“I’ve never read a Spanish novel unless you count Don Quixote and I’m certain you haven’t. What’s he do?”
“My dear, everything. Rages and despairs and sends frightful letters by special messenger. I got a stinker this morning, à cause de — well, à cause de something that really is a bit daffy.”
She halted and inhaled deeply. Carlisle remembered the confidences that Félicité had poured out in her convent days, concerning what she called her “raves.” There had been the music master who had fortunately snubbed Félicité and the medical student who hadn’t. There had been the brothers of the other girls and an actor whom she attempted to waylay at a charity matinée. There had been a male medium, engaged by Lord Pastern during his spiritualistic period, and a dietician — Carlisle pulled herself together and listened to the present recital. It appeared that there was a crisis: a crise as Félicité called it. She used far more occasional French than her mother and was fond of laying her major calamities at the door of Gallic temperament.
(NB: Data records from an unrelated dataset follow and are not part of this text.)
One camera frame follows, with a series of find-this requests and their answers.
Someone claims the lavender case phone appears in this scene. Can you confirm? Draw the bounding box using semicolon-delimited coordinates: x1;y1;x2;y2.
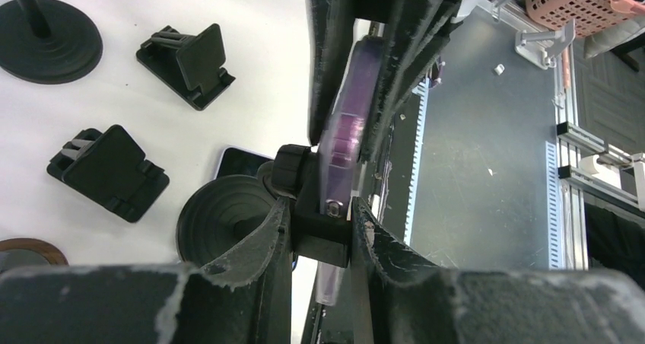
214;146;272;179

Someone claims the small black phone stand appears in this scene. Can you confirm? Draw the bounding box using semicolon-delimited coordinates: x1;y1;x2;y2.
135;24;236;111

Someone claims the pink plastic basket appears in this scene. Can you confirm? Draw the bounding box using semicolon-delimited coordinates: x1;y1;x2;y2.
525;0;644;37

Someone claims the white cable duct strip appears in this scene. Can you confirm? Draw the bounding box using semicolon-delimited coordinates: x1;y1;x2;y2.
404;76;431;246

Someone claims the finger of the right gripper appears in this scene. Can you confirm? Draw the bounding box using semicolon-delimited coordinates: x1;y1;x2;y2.
306;0;356;145
360;0;462;161

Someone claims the brown round base phone stand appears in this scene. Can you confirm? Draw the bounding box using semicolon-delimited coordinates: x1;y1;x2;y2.
1;237;68;273

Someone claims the white case phone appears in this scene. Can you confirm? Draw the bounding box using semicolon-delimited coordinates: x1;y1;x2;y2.
314;35;386;305

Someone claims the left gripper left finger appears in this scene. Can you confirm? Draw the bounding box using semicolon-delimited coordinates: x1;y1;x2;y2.
1;198;292;343

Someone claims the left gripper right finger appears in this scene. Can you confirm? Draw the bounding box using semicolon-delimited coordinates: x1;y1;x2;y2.
350;198;644;343

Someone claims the black pole stand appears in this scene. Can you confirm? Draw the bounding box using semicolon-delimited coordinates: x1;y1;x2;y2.
176;145;357;268
1;0;103;84

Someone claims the black folding phone stand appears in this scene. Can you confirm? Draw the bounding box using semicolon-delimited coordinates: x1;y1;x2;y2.
46;124;170;223

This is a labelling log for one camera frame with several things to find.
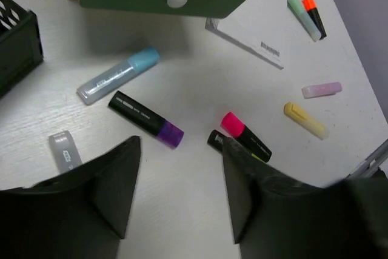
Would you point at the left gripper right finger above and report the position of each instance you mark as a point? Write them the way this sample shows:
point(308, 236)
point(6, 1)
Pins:
point(247, 180)

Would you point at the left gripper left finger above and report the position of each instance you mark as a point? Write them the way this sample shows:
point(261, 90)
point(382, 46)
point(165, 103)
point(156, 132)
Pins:
point(98, 193)

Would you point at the black yellow highlighter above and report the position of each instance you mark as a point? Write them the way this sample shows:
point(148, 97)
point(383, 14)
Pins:
point(218, 140)

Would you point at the black pink highlighter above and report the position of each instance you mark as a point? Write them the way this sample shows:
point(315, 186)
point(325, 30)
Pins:
point(239, 131)

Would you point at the black purple highlighter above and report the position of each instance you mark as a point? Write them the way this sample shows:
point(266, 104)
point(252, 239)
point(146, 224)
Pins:
point(146, 119)

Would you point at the green pastel highlighter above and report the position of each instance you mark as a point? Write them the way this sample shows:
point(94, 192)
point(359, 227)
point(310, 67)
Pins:
point(301, 14)

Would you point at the black orange highlighter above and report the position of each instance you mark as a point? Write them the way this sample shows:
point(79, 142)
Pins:
point(312, 10)

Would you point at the orange pastel highlighter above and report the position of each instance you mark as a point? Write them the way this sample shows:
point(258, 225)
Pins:
point(64, 151)

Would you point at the yellow pastel highlighter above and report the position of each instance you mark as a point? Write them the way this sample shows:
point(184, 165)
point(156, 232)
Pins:
point(306, 121)

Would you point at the blue pastel highlighter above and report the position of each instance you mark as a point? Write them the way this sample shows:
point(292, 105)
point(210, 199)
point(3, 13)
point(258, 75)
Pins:
point(118, 75)

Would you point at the lilac pastel highlighter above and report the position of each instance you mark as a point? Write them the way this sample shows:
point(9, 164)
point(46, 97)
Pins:
point(320, 90)

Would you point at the white booklet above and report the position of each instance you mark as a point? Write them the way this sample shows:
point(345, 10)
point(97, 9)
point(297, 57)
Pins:
point(256, 26)

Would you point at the black file organizer rack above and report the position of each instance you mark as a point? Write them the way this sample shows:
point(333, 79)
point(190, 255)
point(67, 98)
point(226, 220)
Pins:
point(21, 46)

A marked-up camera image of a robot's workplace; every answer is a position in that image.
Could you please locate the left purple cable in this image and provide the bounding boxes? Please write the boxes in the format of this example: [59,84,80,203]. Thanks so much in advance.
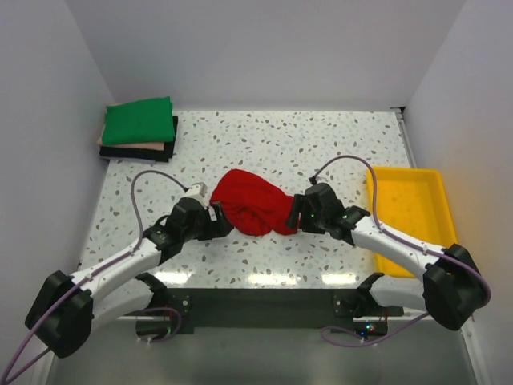
[0,170,189,385]

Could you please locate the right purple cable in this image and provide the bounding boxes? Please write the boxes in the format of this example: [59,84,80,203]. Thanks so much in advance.
[308,155,492,346]

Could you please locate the aluminium frame rail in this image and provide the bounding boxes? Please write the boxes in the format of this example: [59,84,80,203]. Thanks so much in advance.
[390,107,417,168]

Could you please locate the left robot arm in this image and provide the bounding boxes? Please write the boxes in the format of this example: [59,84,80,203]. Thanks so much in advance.
[25,197,233,358]

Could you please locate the red t shirt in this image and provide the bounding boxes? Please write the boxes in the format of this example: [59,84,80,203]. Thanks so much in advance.
[210,169,297,237]

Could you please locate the purple cable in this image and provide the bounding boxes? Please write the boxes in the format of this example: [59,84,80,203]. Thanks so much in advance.
[308,155,492,346]
[0,170,189,385]

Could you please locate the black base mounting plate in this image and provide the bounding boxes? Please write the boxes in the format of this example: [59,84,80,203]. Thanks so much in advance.
[134,287,404,336]

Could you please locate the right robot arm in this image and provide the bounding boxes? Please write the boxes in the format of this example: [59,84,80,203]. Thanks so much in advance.
[286,183,491,330]

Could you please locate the green folded t shirt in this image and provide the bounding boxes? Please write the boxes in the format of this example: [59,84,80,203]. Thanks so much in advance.
[101,96,176,146]

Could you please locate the pink folded t shirt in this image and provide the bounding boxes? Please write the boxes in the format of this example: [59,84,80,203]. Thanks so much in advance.
[97,137,164,151]

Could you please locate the yellow plastic tray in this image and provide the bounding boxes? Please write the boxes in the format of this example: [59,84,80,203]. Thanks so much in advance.
[366,167,460,278]

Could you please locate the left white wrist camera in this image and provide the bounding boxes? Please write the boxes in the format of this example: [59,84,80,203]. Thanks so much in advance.
[184,182,208,202]

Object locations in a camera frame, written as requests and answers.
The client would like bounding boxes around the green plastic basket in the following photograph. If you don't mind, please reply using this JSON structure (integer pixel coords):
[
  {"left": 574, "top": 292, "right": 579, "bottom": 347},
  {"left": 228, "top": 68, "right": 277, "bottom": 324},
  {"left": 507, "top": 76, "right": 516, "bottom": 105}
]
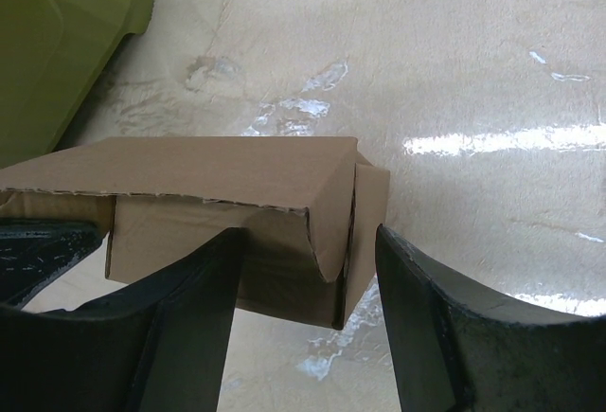
[{"left": 1, "top": 0, "right": 153, "bottom": 167}]

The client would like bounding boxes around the cardboard box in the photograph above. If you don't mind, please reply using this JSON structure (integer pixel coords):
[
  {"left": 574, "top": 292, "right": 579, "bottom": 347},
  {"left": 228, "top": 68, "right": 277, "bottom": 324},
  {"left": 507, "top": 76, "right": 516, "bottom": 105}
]
[{"left": 1, "top": 136, "right": 390, "bottom": 330}]

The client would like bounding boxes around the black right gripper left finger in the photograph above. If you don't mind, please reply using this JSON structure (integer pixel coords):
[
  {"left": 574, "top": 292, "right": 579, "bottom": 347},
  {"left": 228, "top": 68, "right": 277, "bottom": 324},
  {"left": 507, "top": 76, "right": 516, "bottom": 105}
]
[{"left": 1, "top": 228, "right": 246, "bottom": 411}]

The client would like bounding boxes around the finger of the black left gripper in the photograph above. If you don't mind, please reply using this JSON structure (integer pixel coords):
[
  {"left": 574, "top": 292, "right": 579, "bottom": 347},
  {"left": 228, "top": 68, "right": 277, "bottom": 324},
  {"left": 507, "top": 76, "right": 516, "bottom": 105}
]
[{"left": 1, "top": 218, "right": 103, "bottom": 309}]

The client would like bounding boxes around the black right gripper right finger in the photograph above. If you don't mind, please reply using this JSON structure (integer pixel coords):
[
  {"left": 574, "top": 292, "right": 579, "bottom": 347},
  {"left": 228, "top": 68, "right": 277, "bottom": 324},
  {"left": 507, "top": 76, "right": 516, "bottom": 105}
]
[{"left": 375, "top": 226, "right": 605, "bottom": 411}]

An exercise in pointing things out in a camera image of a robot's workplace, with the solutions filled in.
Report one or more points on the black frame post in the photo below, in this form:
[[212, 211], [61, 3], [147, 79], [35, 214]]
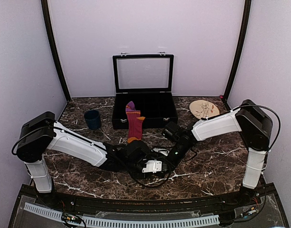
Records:
[[53, 49], [239, 49]]

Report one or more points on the left black frame post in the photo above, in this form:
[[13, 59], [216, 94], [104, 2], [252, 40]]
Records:
[[53, 49]]

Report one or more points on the maroon orange purple sock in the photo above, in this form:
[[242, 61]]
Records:
[[135, 120]]

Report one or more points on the black front rail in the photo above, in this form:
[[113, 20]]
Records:
[[79, 204]]

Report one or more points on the black storage box with lid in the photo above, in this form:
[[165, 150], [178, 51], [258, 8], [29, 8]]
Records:
[[146, 80]]

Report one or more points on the right black frame post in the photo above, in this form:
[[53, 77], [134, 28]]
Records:
[[239, 49]]

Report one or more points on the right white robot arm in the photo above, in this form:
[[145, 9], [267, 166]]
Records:
[[249, 119]]

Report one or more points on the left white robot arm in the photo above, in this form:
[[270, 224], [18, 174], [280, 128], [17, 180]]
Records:
[[45, 133]]

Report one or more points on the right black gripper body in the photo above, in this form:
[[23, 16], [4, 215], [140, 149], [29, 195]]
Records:
[[176, 159]]

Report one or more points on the dark blue cup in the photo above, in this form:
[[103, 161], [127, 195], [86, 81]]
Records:
[[93, 119]]

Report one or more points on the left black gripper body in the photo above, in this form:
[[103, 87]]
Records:
[[130, 166]]

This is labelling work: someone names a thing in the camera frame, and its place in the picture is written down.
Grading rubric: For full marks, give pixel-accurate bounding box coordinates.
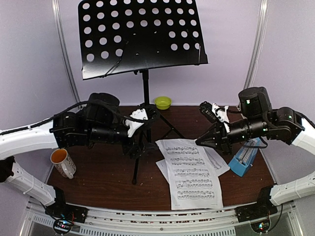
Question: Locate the green plastic bowl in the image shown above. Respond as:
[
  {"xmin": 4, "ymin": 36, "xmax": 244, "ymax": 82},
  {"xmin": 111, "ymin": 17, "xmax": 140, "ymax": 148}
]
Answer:
[{"xmin": 154, "ymin": 96, "xmax": 172, "ymax": 110}]

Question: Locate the blue metronome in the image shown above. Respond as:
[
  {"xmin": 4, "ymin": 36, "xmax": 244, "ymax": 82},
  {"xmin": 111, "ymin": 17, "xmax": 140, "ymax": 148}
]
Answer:
[{"xmin": 228, "ymin": 138, "xmax": 260, "ymax": 177}]

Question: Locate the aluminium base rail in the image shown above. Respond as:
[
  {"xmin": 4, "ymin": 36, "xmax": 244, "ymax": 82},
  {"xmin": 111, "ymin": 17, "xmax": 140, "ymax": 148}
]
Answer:
[{"xmin": 24, "ymin": 194, "xmax": 301, "ymax": 236}]

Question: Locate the black folding music stand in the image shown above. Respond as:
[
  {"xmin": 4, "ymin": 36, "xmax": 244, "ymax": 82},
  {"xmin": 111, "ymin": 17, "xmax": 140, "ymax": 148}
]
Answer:
[{"xmin": 77, "ymin": 0, "xmax": 210, "ymax": 185}]

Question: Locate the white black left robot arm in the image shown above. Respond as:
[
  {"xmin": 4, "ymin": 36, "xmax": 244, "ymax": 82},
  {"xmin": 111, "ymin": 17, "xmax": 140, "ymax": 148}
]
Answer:
[{"xmin": 0, "ymin": 93, "xmax": 158, "ymax": 219}]

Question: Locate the sheet music page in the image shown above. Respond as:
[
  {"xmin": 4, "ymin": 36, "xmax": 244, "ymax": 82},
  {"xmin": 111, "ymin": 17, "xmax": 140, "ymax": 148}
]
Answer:
[
  {"xmin": 156, "ymin": 159, "xmax": 169, "ymax": 183},
  {"xmin": 156, "ymin": 139, "xmax": 223, "ymax": 210},
  {"xmin": 204, "ymin": 147, "xmax": 230, "ymax": 177}
]

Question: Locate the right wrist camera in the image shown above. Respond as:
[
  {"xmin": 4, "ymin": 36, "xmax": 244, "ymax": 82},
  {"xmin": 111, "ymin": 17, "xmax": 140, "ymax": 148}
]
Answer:
[{"xmin": 199, "ymin": 101, "xmax": 229, "ymax": 123}]

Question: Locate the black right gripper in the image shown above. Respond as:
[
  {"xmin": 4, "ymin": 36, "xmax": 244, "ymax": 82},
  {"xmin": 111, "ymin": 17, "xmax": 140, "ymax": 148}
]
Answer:
[{"xmin": 195, "ymin": 116, "xmax": 269, "ymax": 157}]

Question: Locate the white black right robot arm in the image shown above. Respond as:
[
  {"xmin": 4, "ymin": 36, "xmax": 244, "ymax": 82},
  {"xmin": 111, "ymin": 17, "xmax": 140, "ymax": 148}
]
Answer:
[{"xmin": 195, "ymin": 87, "xmax": 315, "ymax": 222}]

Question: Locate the white patterned coffee mug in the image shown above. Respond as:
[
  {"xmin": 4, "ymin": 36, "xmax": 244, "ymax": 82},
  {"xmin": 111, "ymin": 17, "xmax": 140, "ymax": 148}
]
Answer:
[{"xmin": 50, "ymin": 148, "xmax": 77, "ymax": 179}]

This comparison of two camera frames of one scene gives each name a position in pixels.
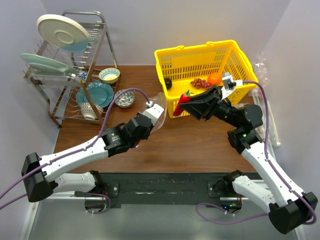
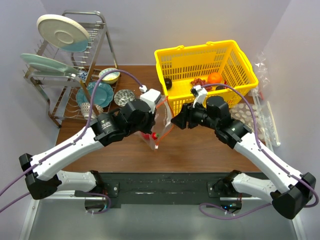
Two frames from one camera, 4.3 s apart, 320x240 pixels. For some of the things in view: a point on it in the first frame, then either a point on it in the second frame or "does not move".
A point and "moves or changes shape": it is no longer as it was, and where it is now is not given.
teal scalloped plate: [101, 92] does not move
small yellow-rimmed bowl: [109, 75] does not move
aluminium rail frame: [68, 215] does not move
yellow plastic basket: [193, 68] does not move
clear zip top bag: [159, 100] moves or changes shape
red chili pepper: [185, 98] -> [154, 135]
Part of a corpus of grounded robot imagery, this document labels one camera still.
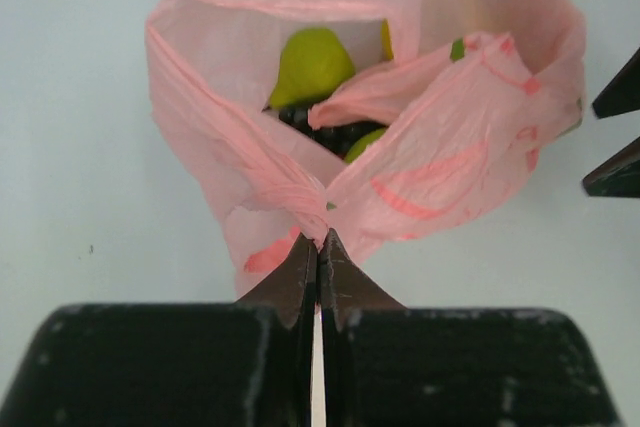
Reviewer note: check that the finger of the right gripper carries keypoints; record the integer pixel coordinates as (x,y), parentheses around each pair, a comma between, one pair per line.
(618,177)
(621,94)

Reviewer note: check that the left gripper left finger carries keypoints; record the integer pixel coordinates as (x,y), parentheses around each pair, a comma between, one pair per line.
(245,363)

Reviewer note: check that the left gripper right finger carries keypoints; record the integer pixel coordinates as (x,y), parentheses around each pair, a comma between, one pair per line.
(386,364)

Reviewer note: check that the pink plastic bag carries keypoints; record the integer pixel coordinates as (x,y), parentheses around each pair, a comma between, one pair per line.
(475,90)

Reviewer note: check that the green fake apple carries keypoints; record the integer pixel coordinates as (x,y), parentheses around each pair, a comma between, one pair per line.
(362,144)

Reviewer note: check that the yellow fake mango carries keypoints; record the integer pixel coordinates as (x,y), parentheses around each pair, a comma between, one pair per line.
(386,41)

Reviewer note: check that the green fake pear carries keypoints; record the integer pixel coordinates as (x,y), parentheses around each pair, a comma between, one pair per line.
(313,64)

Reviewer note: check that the dark fake grapes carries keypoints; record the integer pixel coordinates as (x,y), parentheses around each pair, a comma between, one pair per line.
(337,139)

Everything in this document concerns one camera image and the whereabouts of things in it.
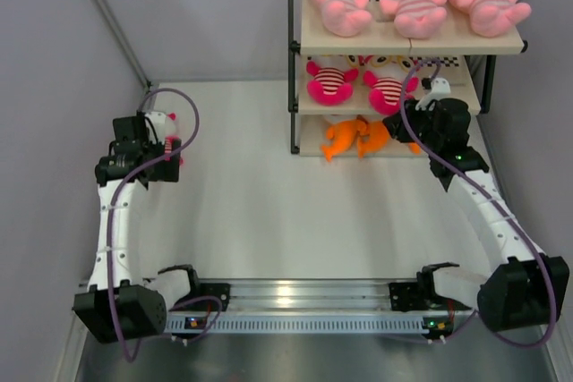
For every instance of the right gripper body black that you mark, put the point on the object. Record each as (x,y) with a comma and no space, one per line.
(422,122)

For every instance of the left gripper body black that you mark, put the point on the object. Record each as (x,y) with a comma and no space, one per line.
(165,172)

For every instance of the white magenta plush facing down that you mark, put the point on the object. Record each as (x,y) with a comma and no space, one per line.
(169,134)

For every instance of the white plush with yellow glasses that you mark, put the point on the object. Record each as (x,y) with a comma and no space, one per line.
(384,75)

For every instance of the orange shark plush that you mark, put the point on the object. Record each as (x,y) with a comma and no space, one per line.
(342,136)
(414,148)
(374,138)

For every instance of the light pink plush striped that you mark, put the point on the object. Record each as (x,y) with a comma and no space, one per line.
(418,19)

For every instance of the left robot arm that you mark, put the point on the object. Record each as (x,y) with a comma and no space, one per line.
(121,205)

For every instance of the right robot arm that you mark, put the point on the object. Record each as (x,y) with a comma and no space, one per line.
(523,286)

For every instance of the beige three-tier shelf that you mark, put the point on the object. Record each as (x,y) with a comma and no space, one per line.
(467,61)

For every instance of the magenta striped plush on shelf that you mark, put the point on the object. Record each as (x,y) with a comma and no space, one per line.
(331,78)

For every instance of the light pink plush right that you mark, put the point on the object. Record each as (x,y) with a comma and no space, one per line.
(493,18)

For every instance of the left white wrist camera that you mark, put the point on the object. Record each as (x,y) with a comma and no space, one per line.
(157,119)

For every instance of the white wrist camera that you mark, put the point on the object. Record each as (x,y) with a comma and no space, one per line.
(439,89)
(157,119)

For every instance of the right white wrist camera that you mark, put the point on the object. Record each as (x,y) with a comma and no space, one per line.
(439,89)

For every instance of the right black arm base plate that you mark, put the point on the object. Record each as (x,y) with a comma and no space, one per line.
(407,296)

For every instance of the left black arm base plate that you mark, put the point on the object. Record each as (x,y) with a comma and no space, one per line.
(219,290)

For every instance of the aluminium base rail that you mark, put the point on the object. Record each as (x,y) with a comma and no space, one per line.
(313,294)

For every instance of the aluminium corner frame post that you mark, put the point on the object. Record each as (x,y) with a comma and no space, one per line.
(117,33)

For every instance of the grey slotted cable duct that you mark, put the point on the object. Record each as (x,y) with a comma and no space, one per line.
(301,324)

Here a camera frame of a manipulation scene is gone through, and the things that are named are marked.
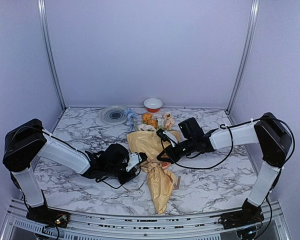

“ — and as a matter of fact,” Félicité was saying, “I hadn’t so much as smirked at another soul, and there he was seizing me by the wrists and giving me that shattering sort of look that begins at your boots and travels up to your face and then makes the return trip. And breathing loudly, don’t you know, through the nose. I don’t deny that the first time was rather fun. But after he got wind of old Edward it really was, and I may say still is, beyond a joke. And now to crown everything, there’s the crise.”
“But what crisis? You haven’t said — ”
For the first time Félicité looked faintly embarrassed.
“He found a letter,” she said. “In my bag. Yesterday.”
“You aren’t going to tell me he goes fossicking in your bag? And what letter, for pity’s sake? Honestly, Fée!”